#### [Your goal]
A faithful copy is needed. Set down all of the data below exactly.

#### [Given information]
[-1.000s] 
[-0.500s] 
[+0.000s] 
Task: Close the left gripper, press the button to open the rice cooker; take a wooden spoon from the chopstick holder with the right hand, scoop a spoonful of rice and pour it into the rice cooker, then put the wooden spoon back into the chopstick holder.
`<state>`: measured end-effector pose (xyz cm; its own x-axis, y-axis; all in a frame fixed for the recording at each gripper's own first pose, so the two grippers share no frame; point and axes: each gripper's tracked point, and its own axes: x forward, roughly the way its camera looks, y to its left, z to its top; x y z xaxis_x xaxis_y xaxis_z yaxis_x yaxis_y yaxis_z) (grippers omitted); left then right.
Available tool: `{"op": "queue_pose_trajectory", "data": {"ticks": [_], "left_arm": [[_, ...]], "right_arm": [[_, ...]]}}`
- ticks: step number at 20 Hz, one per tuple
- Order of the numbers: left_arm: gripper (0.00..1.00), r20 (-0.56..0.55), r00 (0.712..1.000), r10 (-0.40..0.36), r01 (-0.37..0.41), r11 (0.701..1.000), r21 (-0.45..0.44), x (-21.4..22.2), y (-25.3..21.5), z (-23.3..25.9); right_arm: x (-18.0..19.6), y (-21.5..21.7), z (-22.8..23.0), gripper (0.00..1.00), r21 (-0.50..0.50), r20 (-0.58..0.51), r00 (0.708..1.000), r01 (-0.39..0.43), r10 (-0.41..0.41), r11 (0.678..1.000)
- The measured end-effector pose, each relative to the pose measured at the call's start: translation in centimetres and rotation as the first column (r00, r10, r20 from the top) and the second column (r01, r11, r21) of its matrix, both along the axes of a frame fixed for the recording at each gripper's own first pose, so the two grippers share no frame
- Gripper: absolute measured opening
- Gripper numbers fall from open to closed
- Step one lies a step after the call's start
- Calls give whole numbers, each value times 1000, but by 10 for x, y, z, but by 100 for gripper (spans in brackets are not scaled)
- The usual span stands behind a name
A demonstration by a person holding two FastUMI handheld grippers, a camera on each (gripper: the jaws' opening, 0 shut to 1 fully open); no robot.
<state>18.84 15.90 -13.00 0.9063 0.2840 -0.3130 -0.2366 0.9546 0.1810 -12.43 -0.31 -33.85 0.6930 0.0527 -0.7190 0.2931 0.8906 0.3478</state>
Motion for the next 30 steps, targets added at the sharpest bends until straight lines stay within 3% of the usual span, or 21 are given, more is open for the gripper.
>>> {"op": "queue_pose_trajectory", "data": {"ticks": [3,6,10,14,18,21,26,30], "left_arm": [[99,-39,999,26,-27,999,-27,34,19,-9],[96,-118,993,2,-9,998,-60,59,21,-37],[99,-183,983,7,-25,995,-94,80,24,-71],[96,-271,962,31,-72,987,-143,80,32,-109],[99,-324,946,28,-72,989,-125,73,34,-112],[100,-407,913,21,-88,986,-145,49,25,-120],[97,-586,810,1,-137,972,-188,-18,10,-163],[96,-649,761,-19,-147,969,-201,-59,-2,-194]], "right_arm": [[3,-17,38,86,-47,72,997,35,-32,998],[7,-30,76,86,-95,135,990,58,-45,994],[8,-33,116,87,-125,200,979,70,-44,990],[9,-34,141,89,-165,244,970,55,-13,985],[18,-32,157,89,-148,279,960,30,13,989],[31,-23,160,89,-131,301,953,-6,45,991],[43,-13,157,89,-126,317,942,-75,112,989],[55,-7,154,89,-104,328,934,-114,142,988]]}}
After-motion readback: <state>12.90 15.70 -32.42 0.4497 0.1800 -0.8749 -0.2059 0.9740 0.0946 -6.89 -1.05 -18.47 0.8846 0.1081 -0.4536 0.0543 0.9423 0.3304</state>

#### [Result of this exercise]
[-1.000s] 
[-0.500s] 
[+0.000s] 
Task: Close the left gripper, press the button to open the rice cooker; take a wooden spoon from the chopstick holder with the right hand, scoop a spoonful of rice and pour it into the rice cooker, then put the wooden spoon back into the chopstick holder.
`<state>`: measured end-effector pose (xyz cm; its own x-axis, y-axis; all in a frame fixed for the recording at each gripper's own first pose, so the two grippers share no frame; point and axes: each gripper's tracked point, and its own axes: x forward, roughly the way its camera looks, y to its left, z to its top; x y z xaxis_x xaxis_y xaxis_z yaxis_x yaxis_y yaxis_z) (grippers omitted); left then right.
Available tool: `{"op": "queue_pose_trajectory", "data": {"ticks": [_], "left_arm": [[_, ...]], "right_arm": [[_, ...]]}}`
- ticks: step number at 20 Hz, one per tuple
- Order of the numbers: left_arm: gripper (0.00..1.00), r20 (-0.56..0.55), r00 (0.712..1.000), r10 (-0.40..0.36), r01 (-0.37..0.41), r11 (0.701..1.000), r21 (-0.45..0.44), x (-21.4..22.2), y (-25.3..21.5), z (-23.3..25.9); right_arm: x (-18.0..19.6), y (-21.5..21.7), z (-22.8..23.0), gripper (0.00..1.00), r21 (-0.50..0.50), r20 (-0.58..0.51), r00 (0.708..1.000), r01 (-0.39..0.43), r10 (-0.41..0.41), r11 (0.678..1.000)
- The measured end-effector pose, each relative to the pose measured at the call's start: translation in centimetres and rotation as the first column (r00, r10, r20 from the top) and the second column (r01, r11, r21) of its matrix, both along the axes of a frame fixed for the recording at each gripper's own first pose, so the two grippers share no frame
- Gripper: absolute measured opening
- Gripper numbers fall from open to closed
- Step one lies a step after the call's start
- Calls give whole numbers, each value times 1000, but by 10 for x, y, z, but by 100 for gripper (spans in brackets are not scaled)
- The usual span stands behind a name
A demonstration by a person holding two FastUMI handheld grippers, a camera on each (gripper: the jaws' opening, 0 shut to 1 fully open); no robot.
<state>18.84 15.90 -13.00 0.9063 0.2840 -0.3130 -0.2366 0.9546 0.1810 -12.43 -0.31 -33.85 0.6930 0.0527 -0.7190 0.2931 0.8906 0.3478</state>
Motion for the next 30 steps, targets added at the sharpest bends until straight lines stay within 3% of the usual span, or 21 are given, more is open for the gripper.
>>> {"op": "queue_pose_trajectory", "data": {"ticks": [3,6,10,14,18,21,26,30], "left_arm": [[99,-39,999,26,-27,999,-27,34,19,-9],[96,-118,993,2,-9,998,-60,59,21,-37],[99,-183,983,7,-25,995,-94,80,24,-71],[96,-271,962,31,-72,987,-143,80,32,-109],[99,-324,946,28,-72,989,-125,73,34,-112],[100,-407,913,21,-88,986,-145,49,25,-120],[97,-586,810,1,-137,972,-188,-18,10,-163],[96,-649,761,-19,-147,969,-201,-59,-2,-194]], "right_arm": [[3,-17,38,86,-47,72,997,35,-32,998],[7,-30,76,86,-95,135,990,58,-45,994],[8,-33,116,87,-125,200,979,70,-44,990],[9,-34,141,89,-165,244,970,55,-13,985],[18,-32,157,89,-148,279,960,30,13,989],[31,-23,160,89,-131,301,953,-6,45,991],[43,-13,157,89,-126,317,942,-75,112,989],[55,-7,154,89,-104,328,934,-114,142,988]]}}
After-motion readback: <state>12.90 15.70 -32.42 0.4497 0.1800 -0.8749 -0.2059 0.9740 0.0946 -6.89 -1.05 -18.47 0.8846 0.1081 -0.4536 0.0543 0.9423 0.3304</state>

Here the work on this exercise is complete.